To do: Go through the entries below and pick out every line with "changed".

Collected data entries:
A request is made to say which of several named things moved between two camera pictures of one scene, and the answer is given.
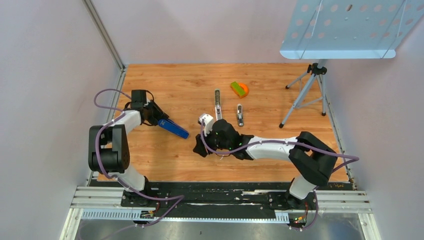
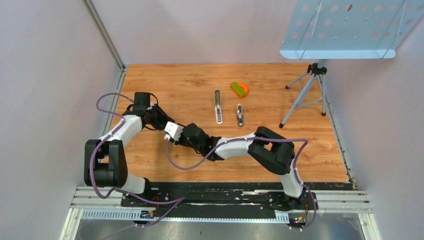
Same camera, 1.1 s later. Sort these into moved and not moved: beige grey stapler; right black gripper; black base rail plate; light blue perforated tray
Moved: right black gripper
Not moved: beige grey stapler; black base rail plate; light blue perforated tray
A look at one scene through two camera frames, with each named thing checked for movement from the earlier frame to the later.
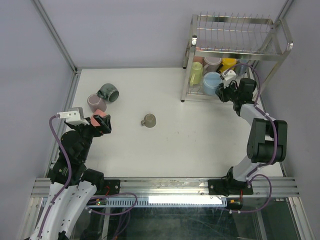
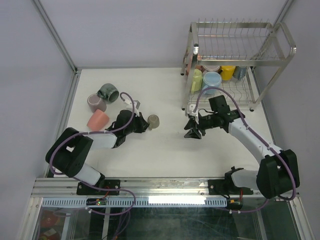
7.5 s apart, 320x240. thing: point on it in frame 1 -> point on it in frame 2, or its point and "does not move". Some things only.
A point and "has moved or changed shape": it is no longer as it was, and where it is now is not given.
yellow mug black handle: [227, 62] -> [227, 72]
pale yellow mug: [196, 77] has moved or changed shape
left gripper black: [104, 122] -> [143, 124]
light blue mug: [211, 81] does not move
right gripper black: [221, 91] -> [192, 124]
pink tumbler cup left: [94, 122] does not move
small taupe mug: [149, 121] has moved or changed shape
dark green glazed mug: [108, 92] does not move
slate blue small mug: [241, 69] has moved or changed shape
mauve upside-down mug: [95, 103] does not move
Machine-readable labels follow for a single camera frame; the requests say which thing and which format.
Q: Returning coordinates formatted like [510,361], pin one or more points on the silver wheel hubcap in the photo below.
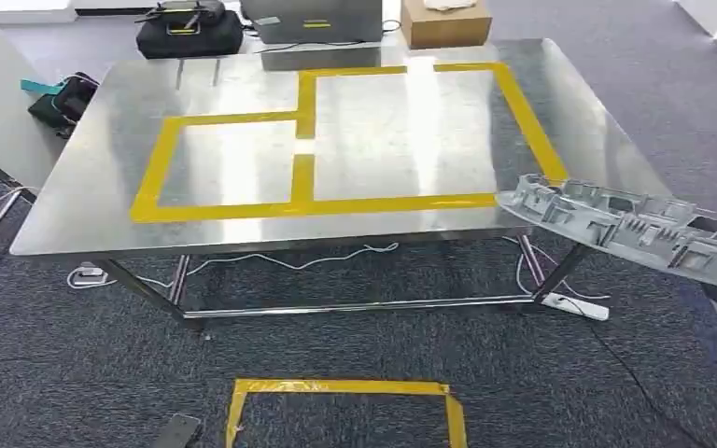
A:
[630,225]

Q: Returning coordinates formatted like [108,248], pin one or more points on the long white power strip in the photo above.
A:
[578,306]

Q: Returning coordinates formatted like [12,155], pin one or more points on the steel table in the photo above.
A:
[395,142]

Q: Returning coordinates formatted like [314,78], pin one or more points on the cardboard box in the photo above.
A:
[445,28]

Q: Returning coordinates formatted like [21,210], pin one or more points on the yellow floor tape square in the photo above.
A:
[334,387]

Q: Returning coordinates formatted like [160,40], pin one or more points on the yellow tape on table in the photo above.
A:
[303,173]

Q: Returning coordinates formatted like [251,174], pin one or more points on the grey equipment case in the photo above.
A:
[315,21]

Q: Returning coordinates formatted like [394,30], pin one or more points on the black carry bag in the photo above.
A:
[191,40]

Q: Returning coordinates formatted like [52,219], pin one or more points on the black flat floor object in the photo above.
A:
[176,431]

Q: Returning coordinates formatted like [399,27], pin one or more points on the black remote controller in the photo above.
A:
[188,11]

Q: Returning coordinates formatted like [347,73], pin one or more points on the small white power adapter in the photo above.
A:
[89,272]

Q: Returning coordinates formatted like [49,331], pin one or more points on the grey side table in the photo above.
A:
[0,93]

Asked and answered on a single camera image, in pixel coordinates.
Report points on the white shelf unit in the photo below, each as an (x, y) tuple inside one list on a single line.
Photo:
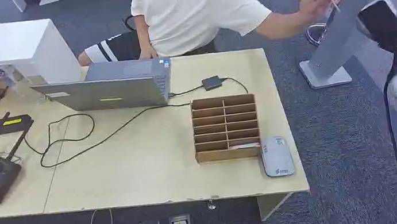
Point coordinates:
[(21, 46)]

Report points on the table leg panel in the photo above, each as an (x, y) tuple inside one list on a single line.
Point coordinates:
[(272, 205)]

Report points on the grey laptop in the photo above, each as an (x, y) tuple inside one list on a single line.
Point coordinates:
[(111, 92)]

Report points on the person's left hand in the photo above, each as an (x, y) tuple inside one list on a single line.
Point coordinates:
[(313, 0)]

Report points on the person's right hand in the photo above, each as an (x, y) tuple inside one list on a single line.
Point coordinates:
[(147, 52)]

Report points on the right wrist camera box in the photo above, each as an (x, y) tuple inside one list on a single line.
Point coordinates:
[(387, 26)]

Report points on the small black adapter box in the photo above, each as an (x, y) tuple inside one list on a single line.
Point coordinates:
[(212, 83)]

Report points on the flat black device yellow label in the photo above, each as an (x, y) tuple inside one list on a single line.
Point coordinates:
[(13, 123)]

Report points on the wooden card box with slots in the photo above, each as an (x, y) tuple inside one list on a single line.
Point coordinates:
[(225, 128)]

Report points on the grey kiosk stand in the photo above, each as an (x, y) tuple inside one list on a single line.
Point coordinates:
[(341, 27)]

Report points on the white card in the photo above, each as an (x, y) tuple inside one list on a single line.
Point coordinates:
[(244, 146)]

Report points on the person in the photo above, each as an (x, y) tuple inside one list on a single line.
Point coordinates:
[(189, 16)]

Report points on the round metal table foot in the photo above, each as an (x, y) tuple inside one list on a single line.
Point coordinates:
[(211, 204)]

Answer space:
A point and "has moved or changed shape": it is no longer as it was, and where it is now is not given.
pale yellow mug: [196, 77] has moved or changed shape
small taupe mug: [149, 121] has moved or changed shape
slate blue small mug: [241, 69] has moved or changed shape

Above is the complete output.